"Dengan terjaganya KPK dalam menjalankan tugas memberantas korupsi, bangsa Indonesia masih memiliki harapan, bahwa suatu saat nanti, posisi jabatan publik adalah dalam rangka melayani rakyat, bukan untuk membodohi apalagi merampok hak-hak rakyat," ujar Ketua Tim 45 Dewan Integritas Bangsa Erry Riyana Hardjapamekas dalam keterangan pers yang diterima redaksi detikcom, Jumat (3/7/2009).
Menurutย mantan wakil ketua KPK ini, upaya untuk mengerdilkan, menggembosi apalagi membunuh lembaga penegak hukum yang berupaya mendorong tegaknya hukum di Indonesia, dan secara aktif memberantas korupsi, adalah sama dengan membunuh demokrasi konstitusional. Hal ini akan dibayar dengan harga yang sangat mahal oleh bangsa Indonesia.

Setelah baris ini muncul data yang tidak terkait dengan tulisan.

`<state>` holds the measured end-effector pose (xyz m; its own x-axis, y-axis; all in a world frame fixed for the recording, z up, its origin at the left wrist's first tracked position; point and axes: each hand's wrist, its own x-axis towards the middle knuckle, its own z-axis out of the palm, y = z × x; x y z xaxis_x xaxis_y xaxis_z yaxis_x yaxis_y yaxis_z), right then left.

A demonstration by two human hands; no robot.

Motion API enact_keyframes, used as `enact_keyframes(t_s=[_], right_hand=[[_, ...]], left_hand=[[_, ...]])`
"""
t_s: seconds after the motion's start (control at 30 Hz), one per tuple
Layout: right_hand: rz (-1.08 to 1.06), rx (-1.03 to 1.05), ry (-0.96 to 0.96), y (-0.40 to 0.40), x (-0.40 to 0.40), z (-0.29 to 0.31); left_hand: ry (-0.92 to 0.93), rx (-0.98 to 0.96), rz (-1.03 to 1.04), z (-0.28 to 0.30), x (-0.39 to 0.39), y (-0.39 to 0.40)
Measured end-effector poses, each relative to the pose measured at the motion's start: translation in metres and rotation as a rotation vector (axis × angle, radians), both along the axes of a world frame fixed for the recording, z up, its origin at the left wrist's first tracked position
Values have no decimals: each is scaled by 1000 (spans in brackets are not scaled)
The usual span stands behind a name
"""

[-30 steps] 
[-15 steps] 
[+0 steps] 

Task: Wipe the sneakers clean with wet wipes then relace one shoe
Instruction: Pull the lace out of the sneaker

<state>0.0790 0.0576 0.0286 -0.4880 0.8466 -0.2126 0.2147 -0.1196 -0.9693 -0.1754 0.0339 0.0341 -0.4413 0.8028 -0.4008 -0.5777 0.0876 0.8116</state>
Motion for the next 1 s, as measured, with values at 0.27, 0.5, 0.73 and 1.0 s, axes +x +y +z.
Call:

Erry juga meminta aparatur negara untuk mewaspadai serangan balik para koruptor. Mereka inilah yang dituding terus menerus ingin melemahkan KPK karena posisinya terancam.
"Kami meminta agar seluruh komponen bangsa mendukung KPK dalam menjalankan tugas pemberantasan korupsi, dan tidak membiarkan proses pembubaran KPK terus berlangsung," ungkapnya.